And his appeal reminds us that we as a church have much to gain by being more welcoming:

But what’s at stake for Jesus in this situation isn’t just that one single lost sheep, and it’s not just the ninety-nine back home. It’s the integrity of the flock as a whole. Saving just the main group or just the individual wouldn’t do any good, because the flock is more than just the sum of its parts. When Jesus goes after that lost sheep, what he’s telling the flock – what he’s telling us – is that we’re not complete without each other.

In this book, transgender Christians have shared their stories and the ways that Scripture, faith, and gender identity interact in their lives. I hope you’ve been able to read these stories and come to the same conclusion the shepherd did: that our faith communities and churches aren’t complete without trans folks and their experiences.
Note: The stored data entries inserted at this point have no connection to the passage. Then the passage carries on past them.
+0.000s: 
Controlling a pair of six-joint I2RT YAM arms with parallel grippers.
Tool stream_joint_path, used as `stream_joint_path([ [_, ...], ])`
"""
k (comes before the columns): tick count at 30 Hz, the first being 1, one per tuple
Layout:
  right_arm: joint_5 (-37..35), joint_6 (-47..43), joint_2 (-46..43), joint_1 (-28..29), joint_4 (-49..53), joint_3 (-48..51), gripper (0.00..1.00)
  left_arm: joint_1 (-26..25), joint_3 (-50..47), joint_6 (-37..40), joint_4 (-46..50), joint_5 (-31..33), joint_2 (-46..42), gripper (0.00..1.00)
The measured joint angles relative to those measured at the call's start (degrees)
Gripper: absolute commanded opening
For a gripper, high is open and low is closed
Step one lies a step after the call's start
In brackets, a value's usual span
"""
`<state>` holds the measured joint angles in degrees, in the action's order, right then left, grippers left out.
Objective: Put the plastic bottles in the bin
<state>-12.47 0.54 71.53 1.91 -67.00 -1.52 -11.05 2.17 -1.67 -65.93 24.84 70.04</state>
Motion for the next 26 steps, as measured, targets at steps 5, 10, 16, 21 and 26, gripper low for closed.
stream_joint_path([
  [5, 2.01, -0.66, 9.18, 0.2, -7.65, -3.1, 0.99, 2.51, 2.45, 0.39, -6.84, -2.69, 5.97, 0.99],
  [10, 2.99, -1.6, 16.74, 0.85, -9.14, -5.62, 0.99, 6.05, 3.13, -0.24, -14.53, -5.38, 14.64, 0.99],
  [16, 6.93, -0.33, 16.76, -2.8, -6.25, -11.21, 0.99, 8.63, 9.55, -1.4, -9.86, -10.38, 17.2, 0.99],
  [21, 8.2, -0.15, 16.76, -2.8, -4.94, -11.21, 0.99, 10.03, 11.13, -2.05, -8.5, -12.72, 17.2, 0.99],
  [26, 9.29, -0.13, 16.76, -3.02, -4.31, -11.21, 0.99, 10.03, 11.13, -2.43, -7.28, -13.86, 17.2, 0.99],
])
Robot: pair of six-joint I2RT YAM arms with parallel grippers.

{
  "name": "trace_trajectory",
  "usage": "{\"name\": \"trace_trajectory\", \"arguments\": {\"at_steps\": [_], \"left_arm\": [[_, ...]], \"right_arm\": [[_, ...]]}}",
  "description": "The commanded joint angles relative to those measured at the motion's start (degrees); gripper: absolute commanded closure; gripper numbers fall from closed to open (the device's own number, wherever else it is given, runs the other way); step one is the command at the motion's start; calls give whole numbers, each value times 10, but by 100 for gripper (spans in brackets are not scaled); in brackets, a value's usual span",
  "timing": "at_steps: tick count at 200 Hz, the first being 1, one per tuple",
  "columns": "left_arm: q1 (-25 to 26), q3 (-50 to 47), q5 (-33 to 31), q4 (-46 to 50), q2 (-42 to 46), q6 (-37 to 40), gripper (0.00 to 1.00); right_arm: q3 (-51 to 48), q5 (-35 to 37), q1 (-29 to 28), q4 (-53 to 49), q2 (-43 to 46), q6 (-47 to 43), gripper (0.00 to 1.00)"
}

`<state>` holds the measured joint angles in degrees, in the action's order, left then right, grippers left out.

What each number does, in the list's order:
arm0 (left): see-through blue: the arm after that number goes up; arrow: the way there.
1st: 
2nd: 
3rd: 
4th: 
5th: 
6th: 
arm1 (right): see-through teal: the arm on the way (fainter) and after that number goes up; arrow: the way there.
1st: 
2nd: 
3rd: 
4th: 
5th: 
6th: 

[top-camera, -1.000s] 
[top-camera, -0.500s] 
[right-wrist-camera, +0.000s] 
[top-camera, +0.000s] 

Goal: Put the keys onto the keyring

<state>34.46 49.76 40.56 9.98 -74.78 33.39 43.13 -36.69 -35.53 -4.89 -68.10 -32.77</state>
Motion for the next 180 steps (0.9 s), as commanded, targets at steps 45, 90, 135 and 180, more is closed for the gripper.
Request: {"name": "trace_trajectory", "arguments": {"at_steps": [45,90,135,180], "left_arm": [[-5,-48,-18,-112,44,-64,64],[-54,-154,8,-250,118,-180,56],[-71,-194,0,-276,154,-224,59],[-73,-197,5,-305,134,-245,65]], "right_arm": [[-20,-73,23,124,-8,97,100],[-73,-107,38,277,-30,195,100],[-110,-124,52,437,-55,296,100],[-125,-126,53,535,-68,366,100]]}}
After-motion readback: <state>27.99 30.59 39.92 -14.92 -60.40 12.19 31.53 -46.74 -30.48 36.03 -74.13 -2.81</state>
At the messy, lovable, chaotic potluck that is life in the church, transgender Christians have a lot to bring to the table. We can help the church see Scripture through different lenses; we can help other Christians understand their own gender identities; we can help to break down barriers created by sexism and misogyny; we can remind people of the diversity of God’s creation, and of God’s unlimited nature; we can stand in the gaps and bridge middle spaces where others may be uncomfortable or uninformed; we can help make connections between the sacred and the secular, making the church more relevant for the world, and we can provoke people into asking questions about themselves and about God that they may never have thought to ask before. And that’s all while most churches still don’t affirm our existence as Christians! Imagine what we could do if we worked together!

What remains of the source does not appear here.